We left out the declarations of the identifiers. Let's put them in a separate trait without committing to the types just yet.

trait SampleDecls { 
  type Text
  type Address
  type Metric 
  val raw, text = label[Text]
  val urls = label[Address]
  val metrics = label[Metric]
  val Fetcher, Splitter, Dedup, Filer, Reporter, Supervisor: Process
}

Processes

On to the definition of processes. Lets take Dedup as an example:

trait SampleProcesses  { 
  def dedup[Message](flow: Label[Message]) = new Process {

    def description = "remove duplicate messages"
  
    def action = loop(Set.empty)
  
    private def loop(seen: Set[Message]): Action[Nothing] =
      input(flow) { message => 
      	if(seen contains message) loop(seen)
      	else output(flow, message) { loop(seen + message) }
      }
  }

  // more process definitions here ...
}

This defines a dedup method that will create a process with a given message type and flow label. The parameters make dedup potentially usable in different positions within a graph or in different graphs.

The process is constructed in continuation passing style as follows:

  • The action member is the process entry point.

  • The input method returns an Action that will be dispatched when a message is available on the port labelled flow.

  • The function message => ... is a continuation that is invoked when the input action is dispatched. It returns a new Action to be dispatched.

  • The output method returns an Action that will be dispatched when the message can be delivered on the output port labelled flow.

  • The passed block is a continuation that is invoked when the output action is dispatched.
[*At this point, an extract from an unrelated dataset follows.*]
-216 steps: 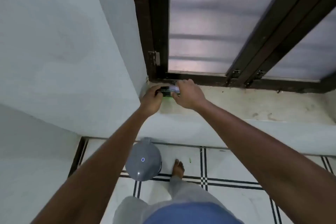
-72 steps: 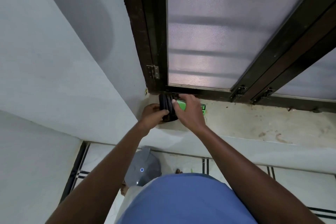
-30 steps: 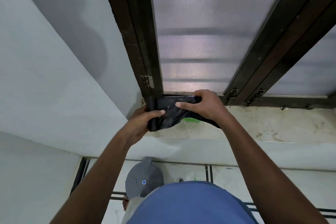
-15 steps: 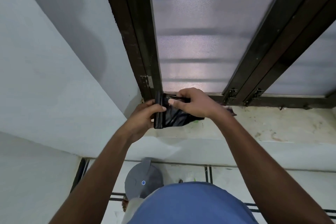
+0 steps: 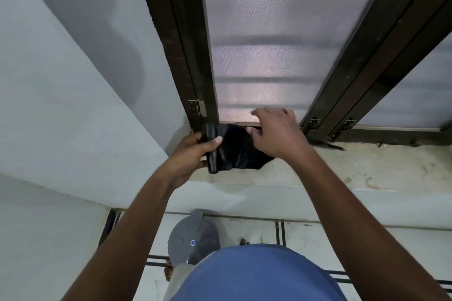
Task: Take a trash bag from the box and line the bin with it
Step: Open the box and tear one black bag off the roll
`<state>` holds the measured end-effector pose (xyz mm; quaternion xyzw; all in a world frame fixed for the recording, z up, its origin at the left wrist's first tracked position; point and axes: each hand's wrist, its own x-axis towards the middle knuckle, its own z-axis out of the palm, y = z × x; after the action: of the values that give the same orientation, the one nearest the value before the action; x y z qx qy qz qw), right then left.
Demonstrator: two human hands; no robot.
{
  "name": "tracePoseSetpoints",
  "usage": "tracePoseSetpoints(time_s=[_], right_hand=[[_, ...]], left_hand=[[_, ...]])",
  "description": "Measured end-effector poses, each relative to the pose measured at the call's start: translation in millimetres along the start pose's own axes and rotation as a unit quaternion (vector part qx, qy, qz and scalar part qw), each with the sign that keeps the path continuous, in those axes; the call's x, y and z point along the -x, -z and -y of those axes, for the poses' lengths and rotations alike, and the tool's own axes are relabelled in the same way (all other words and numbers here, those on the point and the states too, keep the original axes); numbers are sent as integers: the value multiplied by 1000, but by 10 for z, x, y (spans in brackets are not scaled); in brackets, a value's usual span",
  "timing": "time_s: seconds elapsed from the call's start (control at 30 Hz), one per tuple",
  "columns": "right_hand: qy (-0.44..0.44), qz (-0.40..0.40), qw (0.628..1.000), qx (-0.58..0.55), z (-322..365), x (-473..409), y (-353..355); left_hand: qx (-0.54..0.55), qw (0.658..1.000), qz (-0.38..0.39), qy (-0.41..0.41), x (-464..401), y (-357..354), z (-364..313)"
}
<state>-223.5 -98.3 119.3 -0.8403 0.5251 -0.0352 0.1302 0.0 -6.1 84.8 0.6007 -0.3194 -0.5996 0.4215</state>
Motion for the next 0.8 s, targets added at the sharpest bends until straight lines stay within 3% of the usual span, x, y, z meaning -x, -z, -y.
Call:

  • Action has a type parameter, in this case Nothing, which indicates that this series of actions loops indefinitely.

Any other type U indicates that a stop(u: U) action may be encountered which terminates a series of actions.

A Note About Process State

The dedup process must keep track of the messages already seen which it does using an immutable Set[Message].
Successive versions of this set are passed from continuation to continuation.

It might be tempting to use a mutable set here and make it a member of Process. That would be a common actor programming style but it is not suitable for processes.

The library assumes Process is immutable - it may not have var members or mutable members. Among other things, this enables the * operator and allows a given graph to be run more than once.

Putting it Together

To complete the example we need to bring the graph and the process definitions together:

object Sample extends SampleGraph with SampleProcesses  {

  type Address = java.net.URI
  val Dedup = dedup(urls)

  // commit the remaining types and processes here ...

  val procmap = run(graph, Supervisor)

  println(s"Started ${procmap.size} processes!")
}

This fills in the Address type and creates a Dedup process whose input and output will be given the urls label. (The remaining types and processes are omitted for brevity.)

The run(graph, Supervisor) method puts everything in motion. A network of sites connected by communication channels is created that mirrors the passed graph. The corresponding process from the graph is executed at each site.

The given Supervisor process is also executed. It is connected to the prefined errors port of all the other processes and receives messages on errors or process termination.

The run method returns a map of processes to the sites at which they are executing.